— WORK ORDER —
Restate verbatim the span of lines below between the line with "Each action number" and the line with "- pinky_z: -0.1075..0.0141", including those two lines, and only that span.

— MATERIAL FOR THIS TASK —
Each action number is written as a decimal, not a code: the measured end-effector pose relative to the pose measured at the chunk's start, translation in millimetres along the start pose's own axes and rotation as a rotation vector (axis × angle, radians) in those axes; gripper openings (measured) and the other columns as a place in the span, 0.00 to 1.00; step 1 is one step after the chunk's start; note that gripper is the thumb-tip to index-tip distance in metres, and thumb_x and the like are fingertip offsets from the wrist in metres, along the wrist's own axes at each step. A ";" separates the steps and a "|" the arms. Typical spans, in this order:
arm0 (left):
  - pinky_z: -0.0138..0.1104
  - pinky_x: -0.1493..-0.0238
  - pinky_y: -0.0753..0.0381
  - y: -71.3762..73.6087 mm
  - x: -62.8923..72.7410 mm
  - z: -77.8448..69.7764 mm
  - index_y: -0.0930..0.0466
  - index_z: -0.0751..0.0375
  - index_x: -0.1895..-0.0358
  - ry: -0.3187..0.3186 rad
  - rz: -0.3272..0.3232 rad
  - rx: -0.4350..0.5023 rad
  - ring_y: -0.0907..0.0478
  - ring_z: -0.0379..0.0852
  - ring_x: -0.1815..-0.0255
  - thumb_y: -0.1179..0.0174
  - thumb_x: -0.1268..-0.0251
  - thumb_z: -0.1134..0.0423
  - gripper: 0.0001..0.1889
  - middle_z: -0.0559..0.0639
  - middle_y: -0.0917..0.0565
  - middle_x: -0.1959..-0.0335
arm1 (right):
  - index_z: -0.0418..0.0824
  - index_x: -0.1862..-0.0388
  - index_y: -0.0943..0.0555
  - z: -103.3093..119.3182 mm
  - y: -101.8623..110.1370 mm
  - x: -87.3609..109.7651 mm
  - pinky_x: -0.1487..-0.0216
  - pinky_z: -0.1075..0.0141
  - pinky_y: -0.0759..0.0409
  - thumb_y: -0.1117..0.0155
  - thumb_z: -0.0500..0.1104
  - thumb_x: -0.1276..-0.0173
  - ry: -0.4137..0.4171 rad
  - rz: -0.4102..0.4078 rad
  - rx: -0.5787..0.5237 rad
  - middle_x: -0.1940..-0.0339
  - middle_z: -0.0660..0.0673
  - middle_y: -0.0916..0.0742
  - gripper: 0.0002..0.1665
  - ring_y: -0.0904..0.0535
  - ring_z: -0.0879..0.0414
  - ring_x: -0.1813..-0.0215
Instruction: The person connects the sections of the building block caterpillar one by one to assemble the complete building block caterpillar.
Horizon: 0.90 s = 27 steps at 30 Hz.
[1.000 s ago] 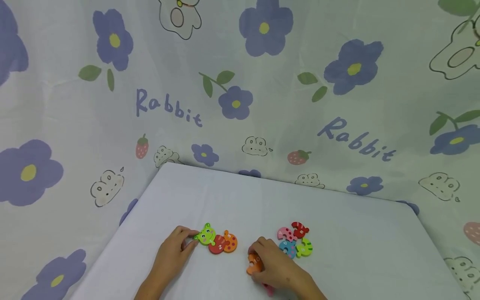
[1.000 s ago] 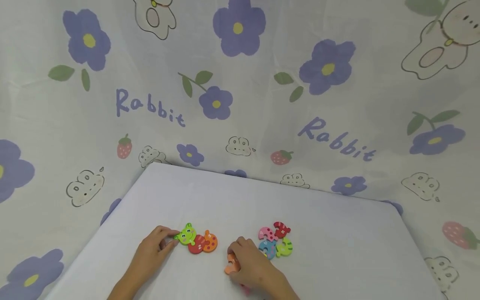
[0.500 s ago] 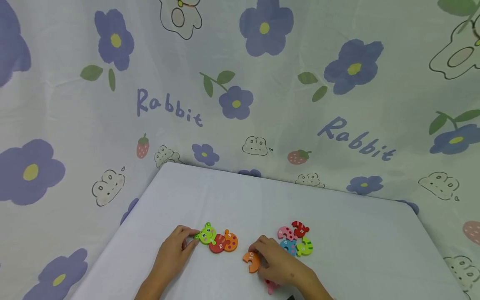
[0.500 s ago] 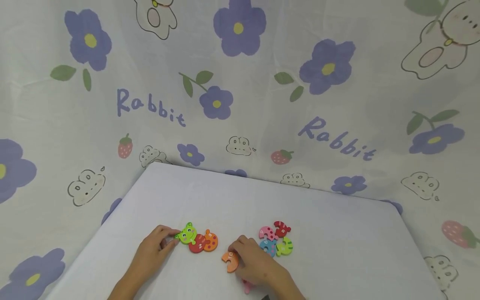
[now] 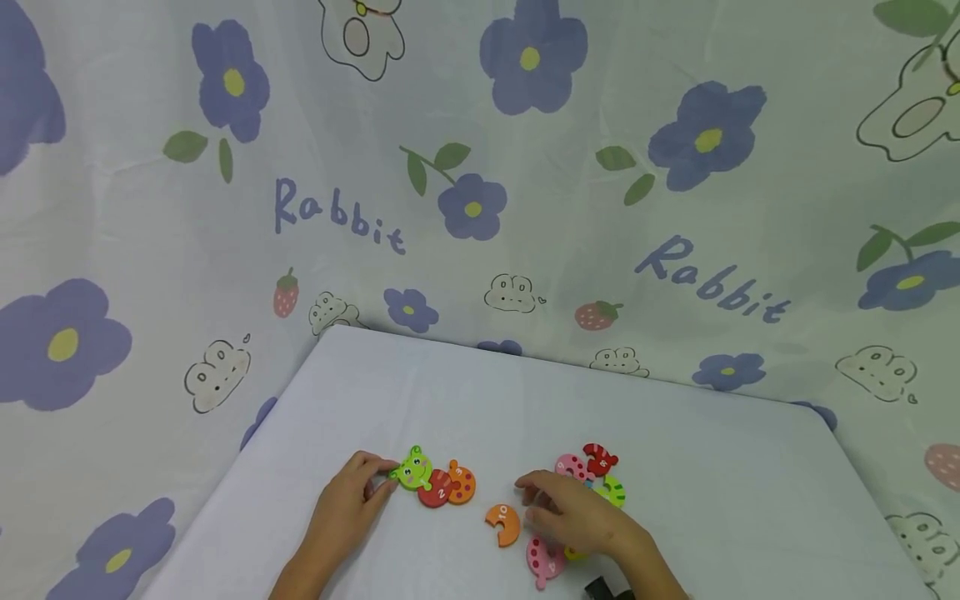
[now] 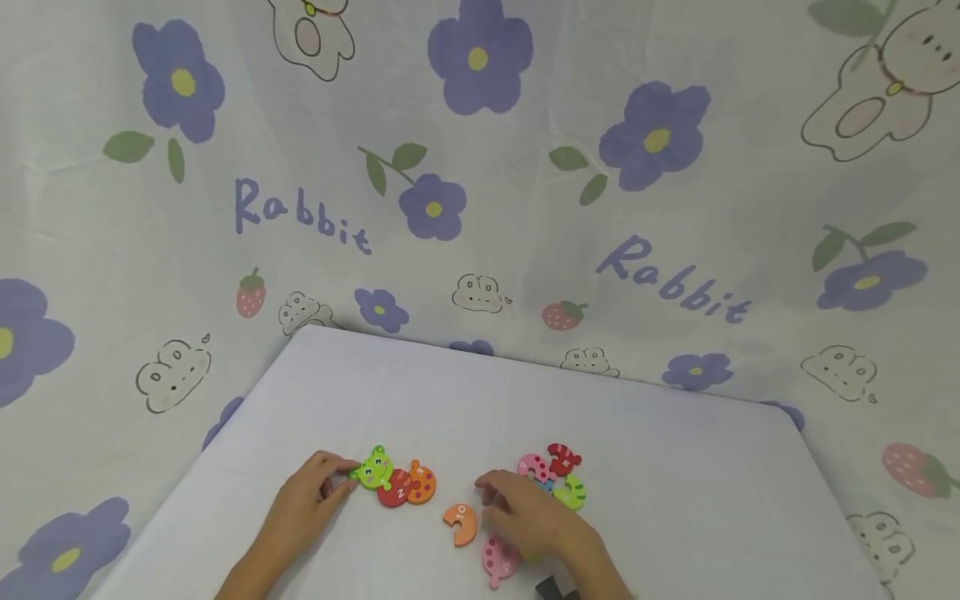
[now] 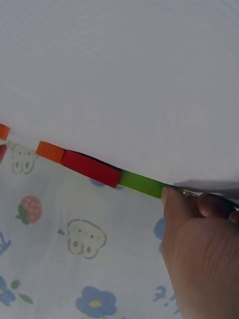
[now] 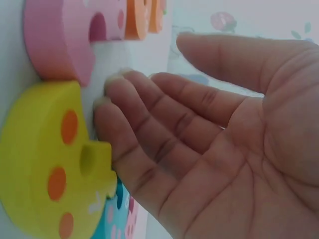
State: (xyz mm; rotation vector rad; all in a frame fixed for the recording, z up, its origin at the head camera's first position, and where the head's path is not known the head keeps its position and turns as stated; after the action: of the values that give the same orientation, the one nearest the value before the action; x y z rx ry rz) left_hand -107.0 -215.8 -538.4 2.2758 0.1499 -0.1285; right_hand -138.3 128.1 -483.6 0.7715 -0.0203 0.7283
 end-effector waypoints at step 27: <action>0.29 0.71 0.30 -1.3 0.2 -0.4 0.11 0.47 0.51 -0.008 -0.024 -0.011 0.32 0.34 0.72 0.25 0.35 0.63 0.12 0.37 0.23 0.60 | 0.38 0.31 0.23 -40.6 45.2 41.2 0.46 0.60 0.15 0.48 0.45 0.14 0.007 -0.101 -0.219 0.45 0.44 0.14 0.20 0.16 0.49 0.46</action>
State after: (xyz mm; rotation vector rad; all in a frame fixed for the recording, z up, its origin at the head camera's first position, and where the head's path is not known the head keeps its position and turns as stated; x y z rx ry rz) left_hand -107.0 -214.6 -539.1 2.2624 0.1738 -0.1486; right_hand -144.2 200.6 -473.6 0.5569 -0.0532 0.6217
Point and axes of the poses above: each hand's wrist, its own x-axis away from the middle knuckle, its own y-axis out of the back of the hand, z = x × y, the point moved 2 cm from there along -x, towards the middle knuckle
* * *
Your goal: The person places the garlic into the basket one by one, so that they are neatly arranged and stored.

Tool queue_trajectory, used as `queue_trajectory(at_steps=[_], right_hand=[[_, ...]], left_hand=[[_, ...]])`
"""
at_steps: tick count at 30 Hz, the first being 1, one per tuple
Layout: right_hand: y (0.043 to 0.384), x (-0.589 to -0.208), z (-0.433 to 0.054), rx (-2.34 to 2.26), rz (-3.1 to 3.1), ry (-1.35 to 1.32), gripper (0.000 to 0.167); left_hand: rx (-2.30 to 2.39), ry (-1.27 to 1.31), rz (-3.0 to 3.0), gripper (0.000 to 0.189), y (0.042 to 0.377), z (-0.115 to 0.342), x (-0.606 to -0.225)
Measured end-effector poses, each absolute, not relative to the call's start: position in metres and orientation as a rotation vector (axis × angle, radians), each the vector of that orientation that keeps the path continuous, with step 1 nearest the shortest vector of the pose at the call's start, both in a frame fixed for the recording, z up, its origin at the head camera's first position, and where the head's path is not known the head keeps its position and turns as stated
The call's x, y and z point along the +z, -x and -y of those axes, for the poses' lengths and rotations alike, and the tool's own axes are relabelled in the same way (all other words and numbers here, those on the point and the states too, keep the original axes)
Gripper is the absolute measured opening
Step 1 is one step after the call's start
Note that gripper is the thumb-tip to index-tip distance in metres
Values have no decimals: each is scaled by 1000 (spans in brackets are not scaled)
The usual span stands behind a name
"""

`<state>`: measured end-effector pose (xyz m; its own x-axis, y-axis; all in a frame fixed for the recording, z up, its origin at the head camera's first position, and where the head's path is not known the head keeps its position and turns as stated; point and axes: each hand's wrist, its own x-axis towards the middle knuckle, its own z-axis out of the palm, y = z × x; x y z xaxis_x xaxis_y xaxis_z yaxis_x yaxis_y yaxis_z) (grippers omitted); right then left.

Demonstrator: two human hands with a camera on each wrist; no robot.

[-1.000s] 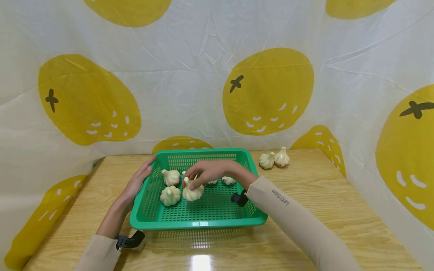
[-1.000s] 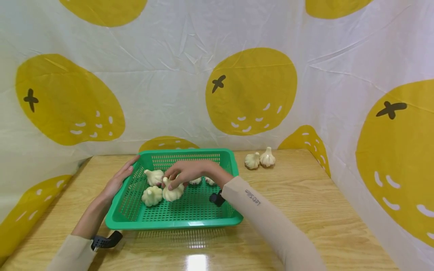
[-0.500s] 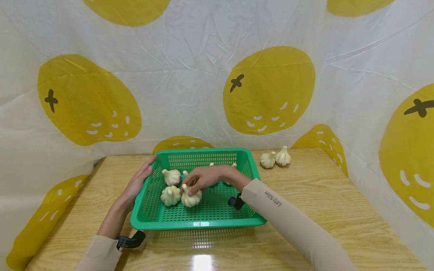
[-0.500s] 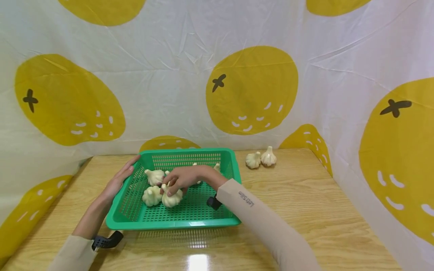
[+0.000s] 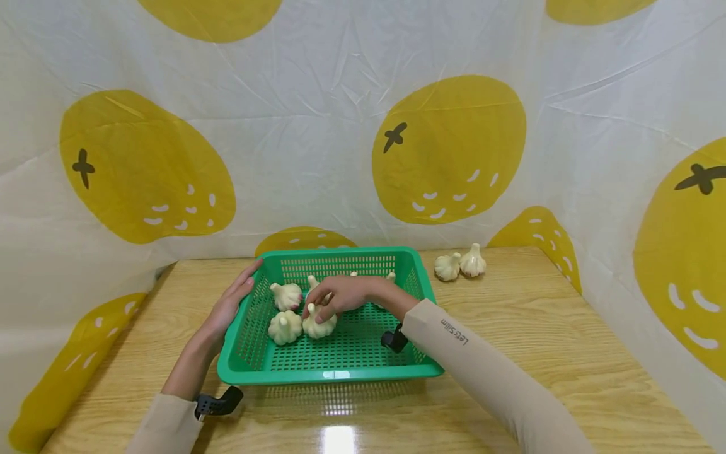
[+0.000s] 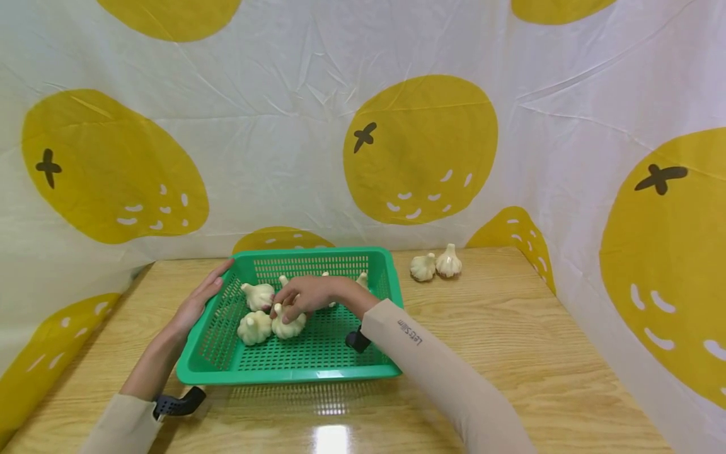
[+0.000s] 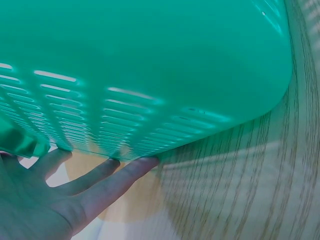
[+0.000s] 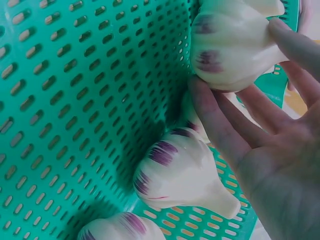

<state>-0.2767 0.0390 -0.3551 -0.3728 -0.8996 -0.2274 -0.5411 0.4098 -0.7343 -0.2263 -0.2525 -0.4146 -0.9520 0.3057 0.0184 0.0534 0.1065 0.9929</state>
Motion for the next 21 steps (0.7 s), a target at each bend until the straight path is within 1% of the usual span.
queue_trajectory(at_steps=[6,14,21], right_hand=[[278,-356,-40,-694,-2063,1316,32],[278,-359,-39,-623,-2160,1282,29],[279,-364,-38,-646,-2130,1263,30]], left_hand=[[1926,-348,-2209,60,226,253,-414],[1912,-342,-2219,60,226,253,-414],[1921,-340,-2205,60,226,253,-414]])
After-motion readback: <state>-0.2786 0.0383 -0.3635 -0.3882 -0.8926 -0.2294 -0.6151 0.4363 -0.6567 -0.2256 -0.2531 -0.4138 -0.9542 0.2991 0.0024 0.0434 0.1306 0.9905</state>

— RESPONSE TO THE EXERCISE —
Each action number is written as a decimal, not a code: the measured end-effector pose relative to the pose measured at the chunk's start, translation in millimetres along the start pose's own axes and rotation as a rotation vector (axis × angle, radians) in those axes; gripper openings (measured) and the other columns as a place in the span, 0.00 to 1.00; step 1 is one step after the chunk's start; note that gripper is the thumb-tip to index-tip distance in metres, and thumb_x and the like are fingertip offsets from the wrist in metres, along the wrist's own axes at each step. A ";" separates the steps and a "|" the arms. Typical spans, in this order:
arm0 (left):
  - pinky_z: -0.0138..0.1104
  - pinky_x: -0.1493..-0.0238
  - pinky_y: -0.0753..0.0381
  - y: -71.3762..73.6087 mm
  - x: -62.8923..72.7410 mm
  - z: -77.8448..69.7764 mm
  - index_y: -0.0930..0.0466
  - index_z: -0.0751..0.0375
  - index_x: -0.1895..-0.0358
  - ry: -0.3187..0.3186 rad
  - rz: -0.3272..0.3232 rad
  - rx: -0.4350..0.5023 rad
  - ring_y: -0.0907..0.0478
  - ring_z: -0.0379..0.0852
  - ring_x: -0.1815..-0.0255
  - thumb_y: -0.1179..0.0174
  - thumb_x: -0.1268..-0.0251
  - thumb_z: -0.1134..0.0423
  - gripper: 0.0001..0.1889
  - middle_z: -0.0559..0.0639
  - middle_y: -0.0917..0.0565
  - middle_x: -0.1959..-0.0335
arm1 (right):
  - index_z: -0.0418..0.0824
  - index_x: -0.1862..-0.0388
  - index_y: -0.0943..0.0555
  - z: -103.3093..119.3182 mm
  - y: -101.8623..110.1370 mm
  - x: -87.3609..109.7651 mm
  - pinky_x: -0.1487..-0.0216
  - pinky_z: -0.1075..0.0141

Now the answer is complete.